● To do: Although the records contain pictures, none belong in the copy: restate word for word only the lines from the one with "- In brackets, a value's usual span" through the one with "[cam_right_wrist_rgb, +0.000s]", both included.

● Records for the task:
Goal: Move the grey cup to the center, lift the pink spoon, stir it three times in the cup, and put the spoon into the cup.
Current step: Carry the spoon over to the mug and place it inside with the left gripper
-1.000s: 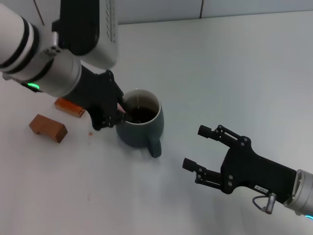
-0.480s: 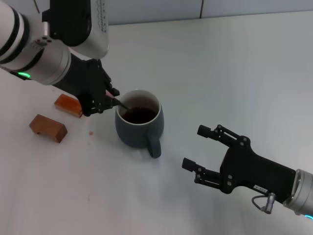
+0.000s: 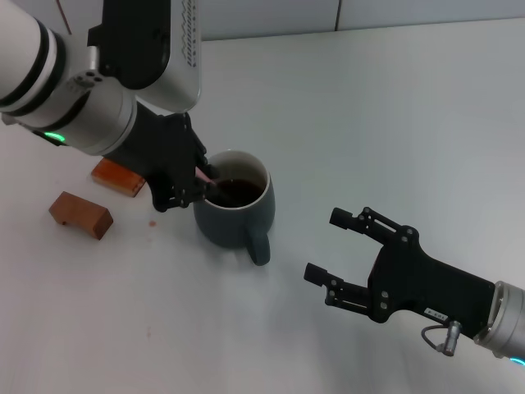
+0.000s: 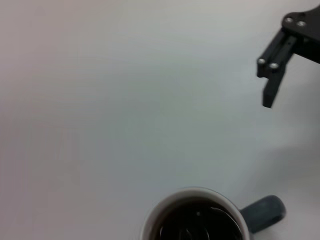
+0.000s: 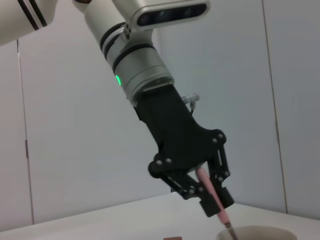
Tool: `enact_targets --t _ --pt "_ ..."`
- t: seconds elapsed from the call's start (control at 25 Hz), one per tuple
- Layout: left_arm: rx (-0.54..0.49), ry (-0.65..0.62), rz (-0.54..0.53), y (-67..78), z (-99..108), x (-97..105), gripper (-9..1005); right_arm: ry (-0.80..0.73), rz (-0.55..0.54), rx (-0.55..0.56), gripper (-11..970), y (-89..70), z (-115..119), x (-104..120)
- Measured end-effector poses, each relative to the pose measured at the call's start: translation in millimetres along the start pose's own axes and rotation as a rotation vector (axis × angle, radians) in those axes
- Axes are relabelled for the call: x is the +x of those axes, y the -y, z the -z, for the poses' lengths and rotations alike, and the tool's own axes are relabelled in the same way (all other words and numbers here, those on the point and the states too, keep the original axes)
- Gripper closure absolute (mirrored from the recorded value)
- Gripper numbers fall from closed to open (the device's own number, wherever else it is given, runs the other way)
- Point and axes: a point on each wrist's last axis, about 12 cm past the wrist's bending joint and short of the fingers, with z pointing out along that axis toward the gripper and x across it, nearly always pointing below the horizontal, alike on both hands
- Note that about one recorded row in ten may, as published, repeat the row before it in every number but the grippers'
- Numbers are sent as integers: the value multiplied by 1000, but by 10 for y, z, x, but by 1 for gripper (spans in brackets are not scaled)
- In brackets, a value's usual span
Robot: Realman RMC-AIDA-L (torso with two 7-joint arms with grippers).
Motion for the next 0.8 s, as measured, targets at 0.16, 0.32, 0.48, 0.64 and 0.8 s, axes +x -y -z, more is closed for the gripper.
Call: enact_targets --t 0.16,0.32,0.48,0.64,0.8 --pt "-9 -8 4 10 43 32 850 1 2 -2 125 5 -8 -4" --pt "-22 -30 3 -4 56 65 841 1 2 -4 125 6 -15 -6" --pt "-44 -43 0 -35 61 63 832 -1 -1 -6 125 2 -14 -3" --pt "-65 -28 -18 -62 61 -5 824 -4 -7 -11 125 -5 -13 1" --pt "-63 -2 -28 -57 51 -65 815 -5 -7 -14 125 -6 -15 2"
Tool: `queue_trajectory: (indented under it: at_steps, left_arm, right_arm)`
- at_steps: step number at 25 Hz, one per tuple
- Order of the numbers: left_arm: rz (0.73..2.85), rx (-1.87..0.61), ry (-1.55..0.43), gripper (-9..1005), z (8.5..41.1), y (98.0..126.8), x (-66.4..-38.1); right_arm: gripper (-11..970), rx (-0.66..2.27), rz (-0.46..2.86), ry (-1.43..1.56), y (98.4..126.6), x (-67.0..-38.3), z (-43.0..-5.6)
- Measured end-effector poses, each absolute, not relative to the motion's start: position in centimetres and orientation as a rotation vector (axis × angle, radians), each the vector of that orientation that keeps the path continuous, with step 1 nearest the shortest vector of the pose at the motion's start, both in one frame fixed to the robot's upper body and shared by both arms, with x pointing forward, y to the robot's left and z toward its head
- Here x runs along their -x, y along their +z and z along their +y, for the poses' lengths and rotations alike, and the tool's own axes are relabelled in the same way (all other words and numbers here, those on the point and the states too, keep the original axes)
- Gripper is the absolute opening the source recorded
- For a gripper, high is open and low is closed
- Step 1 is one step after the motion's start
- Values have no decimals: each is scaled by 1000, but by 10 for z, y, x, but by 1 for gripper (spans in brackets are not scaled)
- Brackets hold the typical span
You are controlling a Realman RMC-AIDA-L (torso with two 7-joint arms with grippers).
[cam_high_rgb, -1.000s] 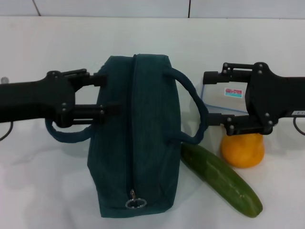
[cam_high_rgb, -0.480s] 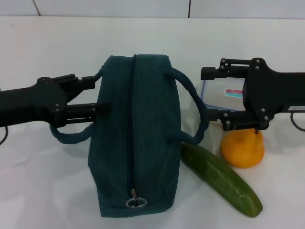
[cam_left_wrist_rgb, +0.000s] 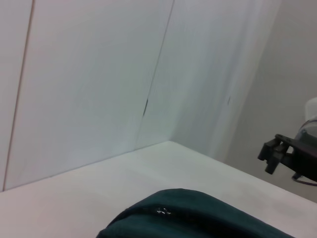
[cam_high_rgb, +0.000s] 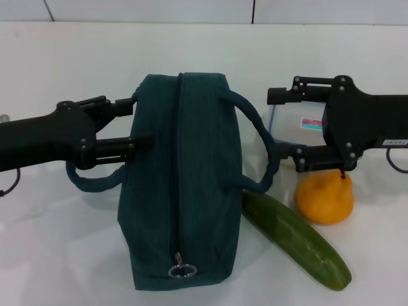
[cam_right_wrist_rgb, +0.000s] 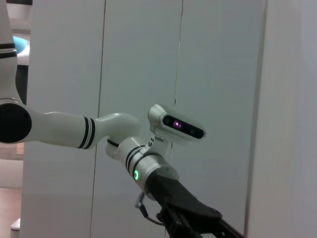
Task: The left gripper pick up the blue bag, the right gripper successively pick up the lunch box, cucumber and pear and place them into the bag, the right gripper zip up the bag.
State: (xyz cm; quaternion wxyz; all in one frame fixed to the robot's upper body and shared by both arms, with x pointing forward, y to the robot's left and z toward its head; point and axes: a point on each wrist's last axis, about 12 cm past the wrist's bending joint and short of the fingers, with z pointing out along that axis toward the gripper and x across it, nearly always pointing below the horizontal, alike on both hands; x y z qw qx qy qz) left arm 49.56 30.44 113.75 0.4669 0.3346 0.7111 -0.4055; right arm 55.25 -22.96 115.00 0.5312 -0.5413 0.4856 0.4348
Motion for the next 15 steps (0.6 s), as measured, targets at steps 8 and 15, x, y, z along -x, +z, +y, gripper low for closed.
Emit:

● Solution:
- In brackets, a value's usual span
Robot: Realman RMC-AIDA-L (torso with two 7-joint arms with grippers).
Motion for the next 0.8 s, as measured, targets at 0.16, 0.32, 0.48, 0.64 and 0.8 s, axes +x -y -z, more is closed for the gripper.
Call: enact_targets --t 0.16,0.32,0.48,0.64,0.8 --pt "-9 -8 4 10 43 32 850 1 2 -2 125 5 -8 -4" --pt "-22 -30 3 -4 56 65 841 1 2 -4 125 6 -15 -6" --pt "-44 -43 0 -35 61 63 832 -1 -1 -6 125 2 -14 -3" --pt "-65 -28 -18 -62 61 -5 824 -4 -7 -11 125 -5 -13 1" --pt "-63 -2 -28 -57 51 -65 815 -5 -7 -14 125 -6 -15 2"
Tool: `queue_trajectory: (indented under it: at_steps, left_arm, right_arm)`
- at_steps: step number at 25 Hz, one per tuple
- Order of the numbers: left_arm: rz (0.73..2.85), rx (-1.87..0.61), ry (-1.55..0.43), gripper (-9..1005), z (8.5..41.1), y (98.0..126.8), x (-66.4..-38.1); right_arm: gripper (-11..970), rx (-0.66..2.27), rz (-0.46..2.86), ry (-1.43..1.56), y (98.4..126.6), x (-67.0..-38.3), z (-43.0..-5.6)
- Measured end-effector poses, each absolute, not relative to the motion's start: position in centimetres and orientation as a rotation vector (axis × angle, radians), each the vector of that orientation that keeps the path continuous, with step 1 nearest the shortest vector of the pose at the motion's start, both in one frame fixed to the robot's upper body and shared by both arms, with x pointing forward, y to the robot's left and z toward its head
- Here x runs along their -x, y along their +z and z along their +y, for the poses' lengths and rotations alike, and the tool's own axes are relabelled in the same way (all other words and numbers here, those on the point and the states too, keep the original axes)
- Gripper is the absolute opening the source recorded
- For a gripper, high is open and low is closed
- Step 1 is one step after the motion's start
- Values have no decimals: each is scaled by 1000, but by 10 for z, y, x, but by 1 for gripper (spans in brackets are not scaled)
- Brackets hold the typical span
You are controlling a Realman RMC-AIDA-L (torso with two 7-joint arms with grippers).
[cam_high_rgb, -1.000s] 
[cam_high_rgb, -0.480s] 
[cam_left_wrist_rgb, +0.000s] 
[cam_high_rgb, +0.000s] 
[cam_right_wrist_rgb, +0.000s] 

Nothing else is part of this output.